Il giorno successivo, venerdì 26 giugno nel primo pomeriggio, la Corte d’Assise di Vicenza ha letto la sentenza di condanna in primo grado per undici manager dello stabilimento chimico di Trissino che produceva Pfas fino al 2018. Le due aziende coinvolte sono Miteni, joint venture Mitsubishi ed Eni, e Icig, società lussemburghese che aveva rilevato lo stabilimento dal 2009 al 2018. In tutto, gli anni di carcere sono 141.

Gli imprenditori sono stati ritenuti responsabili di «concorrere a cagionare l’avvelenamento delle acque destinate all’alimentazione umana». In particolare la falda acquifera che serviva 350mila persone nei comuni di Vicenza, Verona e Padova. Le pene più pesanti (17 anni) sono state comminate ai dirigenti Patrick Fritz Hendrik Schnitzer e Achim Georg Hannes Riemann (Icig) per avvelenamento doloso delle acque, disastro ambientale innominato e bancarotta per falso in bilancio.

Brian Anthony McGlynn (Miteni), già direttore dello stabilimento chimico di Spinetta Marengo, in provincia di Alessandria, è stato condannato a 17 anni e 6 mesi per avvelenamento delle acque, disastro ambientale innominato e bancarotta. Luigi Guarracino (Miteni) dovrà scontare 17 anni per avvelenamento delle acque, disastro ambientale e bancarotta. Era stato invece assolto per il disastro ambientale a Bussi, in Abruzzo, dove dirigeva l’impianto chimico Montedison. Un disastro rimasto impunito.

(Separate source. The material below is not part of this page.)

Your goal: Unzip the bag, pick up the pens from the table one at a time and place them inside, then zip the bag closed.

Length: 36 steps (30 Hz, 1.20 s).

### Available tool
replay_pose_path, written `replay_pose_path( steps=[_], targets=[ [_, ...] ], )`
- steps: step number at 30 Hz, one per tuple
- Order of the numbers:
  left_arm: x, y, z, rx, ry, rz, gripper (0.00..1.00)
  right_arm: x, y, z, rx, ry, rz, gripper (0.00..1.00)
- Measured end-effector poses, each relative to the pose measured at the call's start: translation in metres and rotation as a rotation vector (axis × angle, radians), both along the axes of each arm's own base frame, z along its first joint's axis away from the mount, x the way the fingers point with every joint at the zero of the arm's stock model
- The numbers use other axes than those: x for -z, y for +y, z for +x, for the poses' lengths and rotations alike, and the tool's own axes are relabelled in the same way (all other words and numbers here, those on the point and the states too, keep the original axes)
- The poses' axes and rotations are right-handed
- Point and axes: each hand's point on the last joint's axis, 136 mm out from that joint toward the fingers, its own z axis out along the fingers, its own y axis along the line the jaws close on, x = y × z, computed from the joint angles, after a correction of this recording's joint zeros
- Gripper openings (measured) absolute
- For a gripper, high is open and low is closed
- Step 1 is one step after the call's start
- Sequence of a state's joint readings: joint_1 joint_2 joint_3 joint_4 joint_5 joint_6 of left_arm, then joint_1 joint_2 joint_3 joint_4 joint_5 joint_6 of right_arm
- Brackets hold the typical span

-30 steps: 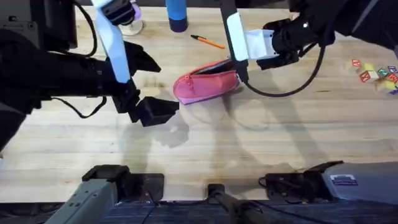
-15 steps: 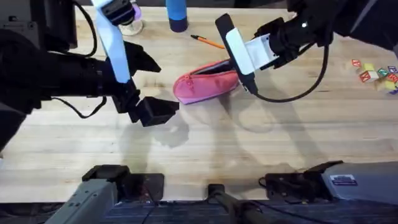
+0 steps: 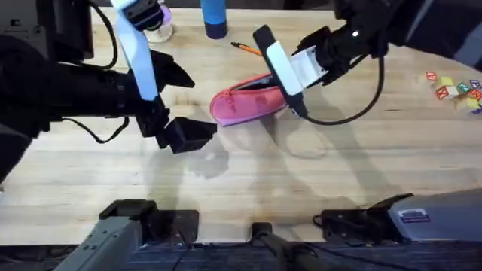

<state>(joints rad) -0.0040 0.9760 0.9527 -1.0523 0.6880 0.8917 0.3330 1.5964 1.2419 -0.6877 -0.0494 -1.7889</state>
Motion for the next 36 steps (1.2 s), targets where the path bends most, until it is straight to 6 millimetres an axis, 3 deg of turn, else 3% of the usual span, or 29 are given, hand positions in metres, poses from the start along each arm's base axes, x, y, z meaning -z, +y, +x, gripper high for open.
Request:
replay_pose_path(
  steps=[12,19,27,36],
  targets=[
    [0.0,0.0,0.0,0.0,0.0,0.0,0.992,0.023,0.031,0.008,-0.072,-0.005,-0.005,0.032],
    [0.001,0.0,-0.001,0.0,0.006,0.0,0.993,0.035,0.058,-0.002,-0.127,0.02,-0.006,0.032],
    [0.001,0.0,-0.001,0.0,0.007,0.0,0.993,0.033,0.085,-0.013,-0.18,0.019,0.029,0.032],
    [0.001,0.0,-0.001,0.0,0.007,0.0,0.993,0.042,0.099,-0.011,-0.175,0.044,0.092,0.032]
  ],
)
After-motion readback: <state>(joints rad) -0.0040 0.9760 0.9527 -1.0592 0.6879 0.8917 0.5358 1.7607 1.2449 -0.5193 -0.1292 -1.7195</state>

Condannati a 16 anni anche i dirigenti di Mitsubishi Corporation, Naoyuki Kimura, Yuji Suetsune, Alexander Nicolaas Smit, per avvelenamento, disastro ambientale e bancarotta.  Il verdetto è stato accolto con un lungo applauso da tantissimi cittadini, ambientalisti, comitati e “Mamme no Pfas” che da anni hanno presenziato al processo. Sono oltre trecento gli enti pubblici e privati che si sono costituiti parte civile. 58 milioni di risarcimento al ministero dell’Ambiente, anch’esso parte civile. 

Dopo la condanna Pfas, la voce degli attivisti si fa sentire

«Dopo sette anni e mezzo  di sforzi, sacrifici, pazienza, finalmente abbiamo un po’ di giustizia. Chi ha avvelenato il sangue dei nostri figli è stato condannato. Manca però ancora un progetto di bonifica risolutivo e la messa in sicurezza della falda acquifera contaminata», commenta Michela Piccoli, uno dei volti più noti delle Mamme no Pfas.

Soddisfatto Giuseppe Ungherese, responsabile campagna Pfas di Greenpeace che ha seguito la vertenza dagli albori. «Ci sono voluti più di dieci anni di battaglie dal basso condotte, in ogni sede, al fianco delle comunità locali, ed è finalmente arrivata una sentenza storica». La condanna di Vicenza apre quindi nuove speranze per altri processi sull’inquinamento da Pfas. Va ricordato che una sentenza dello scorso maggio ha riconosciuto per la prima volta come malattia professionale la patologia di un ex operaio di Miteni, esposto a livelli altissimi di Pfas. 

Zero Pfas Italia: un appello alle istituzioni dopo la condanna

La rete Zero Pfas Italia chiede alle istituzioni «una legge nazionale sui Pfas che vieti la produzione, l’importazione, l’utilizzo nei processi produttivi e nei prodotti». Sottolineando come esistano già dei disegni di legge depositati in Parlamento. Esorta inoltre a «investire risorse economiche nella ricerca scientifica per trovare alternative ai Pfas valide e non inquinanti». Ma anche a «rendere trasparenti le etichette dei prodotti in commercio per dare la possibilità ai consumatori di orientarsi nelle scelte. E aumentare l’offerta di scelte sicure».

Secondo gli attivisti, serve una campagna di monitoraggio degli alimenti e della popolazione. I medici curanti devono inoltre essere autorizzati a chiedere il dosaggio dei Pfas nel sangue, a carico del Servizio sanitario nazionale, per i pazienti vulnerabili e potenzialmente molto esposti, come bambini e donne in gravidanza. Tra le richieste c’è anche la cessazione della produzione di Pfas all’ex stabilimento Solvay di Spinetta Marengo (in provincia di Alessandria), ora parte di Syensqo. Nonché le «bonifiche immediate dei territori altamente contaminati da Pfas», il «monitoraggio ambientale con analisi di acqua, aria, terreni intorno a inceneritori, industrie chimiche, discariche, cementifici, depuratori» e l’«equo risarcimento del danno alle parti offese».